Le parti veut devenir la boussole du nationalisme
Au-delà des résultats municipaux, Core in Fronte affirme surtout son ambition de devenir la référence idéologique et morale du nationalisme corse. Le mouvement oppose son « nationalisme politique » à ce qu’il décrit comme un « pseudo patriotisme » et condamne les stratégies concurrentes, accusées de favoriser « le système » ou un « libéralisme débridé ».
Le ton employé a parfois été brutal, avec l’usage de termes comme « harkis », « affairisme » ou encore « néo féodalisme » pour qualifier certains adversaires ou anciens alliés. Le mouvement critique aussi les responsables nationalistes qui se sont rapprochés de formations jugées trop proches des intérêts étatiques français. Selon Core in Fronte, seule la stratégie de rassemblement patriotique a permis au mouvement national de résister aux recompositions politiques et aux logiques de clans.
L’autonomie n’est pas la fin du chemin
Le mouvement indépendantiste a également tenu à rappeler que son soutien au processus Beauvau restait conditionnel. Pour Core in Fronte, une véritable autonomie ne peut exister sans pouvoir législatif réel. « L’autonomie, c’est le pouvoir législatif », affirme le texte présenté à Aiacciu, refusant l’idée d’une simple décentralisation renforcée.
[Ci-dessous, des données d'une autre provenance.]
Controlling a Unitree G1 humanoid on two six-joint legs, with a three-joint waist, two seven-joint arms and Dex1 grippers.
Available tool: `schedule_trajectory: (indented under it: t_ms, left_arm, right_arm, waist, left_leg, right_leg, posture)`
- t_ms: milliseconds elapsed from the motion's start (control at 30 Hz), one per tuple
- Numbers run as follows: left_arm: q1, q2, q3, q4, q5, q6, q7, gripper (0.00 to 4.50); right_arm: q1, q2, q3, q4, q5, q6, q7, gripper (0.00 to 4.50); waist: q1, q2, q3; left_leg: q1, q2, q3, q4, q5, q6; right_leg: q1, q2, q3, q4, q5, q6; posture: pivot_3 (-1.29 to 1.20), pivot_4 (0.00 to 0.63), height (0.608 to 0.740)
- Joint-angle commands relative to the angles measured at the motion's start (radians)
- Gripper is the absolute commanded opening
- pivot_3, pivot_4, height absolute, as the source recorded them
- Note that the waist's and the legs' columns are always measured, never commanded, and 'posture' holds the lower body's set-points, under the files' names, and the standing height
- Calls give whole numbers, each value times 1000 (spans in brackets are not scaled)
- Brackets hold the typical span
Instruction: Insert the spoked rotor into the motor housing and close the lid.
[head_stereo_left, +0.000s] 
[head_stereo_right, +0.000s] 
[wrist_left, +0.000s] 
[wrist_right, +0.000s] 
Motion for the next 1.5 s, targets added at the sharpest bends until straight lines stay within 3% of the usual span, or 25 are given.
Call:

Le parti prévient déjà que si la future révision constitutionnelle devait être vidée de sa substance par le Parlement, son soutien pourrait se transformer en opposition frontale. La délibération du 5 juillet 2023 de l’Assemblée de Corse est présentée comme une ligne rouge en dessous de laquelle il sera impossible de descendre.
Core in Fronte réaffirme surtout que l’autonomie ne constitue pas un horizon définitif, mais une étape vers un éventuel référendum d’autodétermination dans dix, quinze ou vingt ans. Le mouvement insiste sur le fait que l’indépendance n’est « ni une chimère ni une idée dépassée », citant les exemples catalan, écossais, gallois ou irlandais, ainsi que Malte comme illustration d’un petit État méditerranéen viable.
Une alternative en préparation pour 2028
Enfin, Core in Fronte confirme sa volonté de poursuivre une double stratégie : présence institutionnelle et mobilisation militante. Le mouvement promet de continuer à soutenir de manière critique la majorité siméoniste tout en préparant une alternative pour les prochaines territoriales.
Le parti estime que les nationalistes « ne sont pas là pour gérer le système, mais pour le transformer » et critique « la gestion routinière des affaires corses » depuis 2015. Il entend désormais apparaître comme une véritable force de proposition capable de dépasser le simple rôle d’allié.
Derrière les déclarations de Paul-Félix Benedetti et les textes présentés à Aiacciu, quatre axes apparaissent clairement : imposer une stratégie, devenir la boussole idéologique du nationalisme, maintenir l’objectif indépendantiste malgré le processus Beauvau et préparer une alternative crédible à la majorité actuelle. En d’autres termes, le mouvement ne veut plus être un simple partenaire du nationalisme corse, mais aspire désormais à en devenir la figure dominante.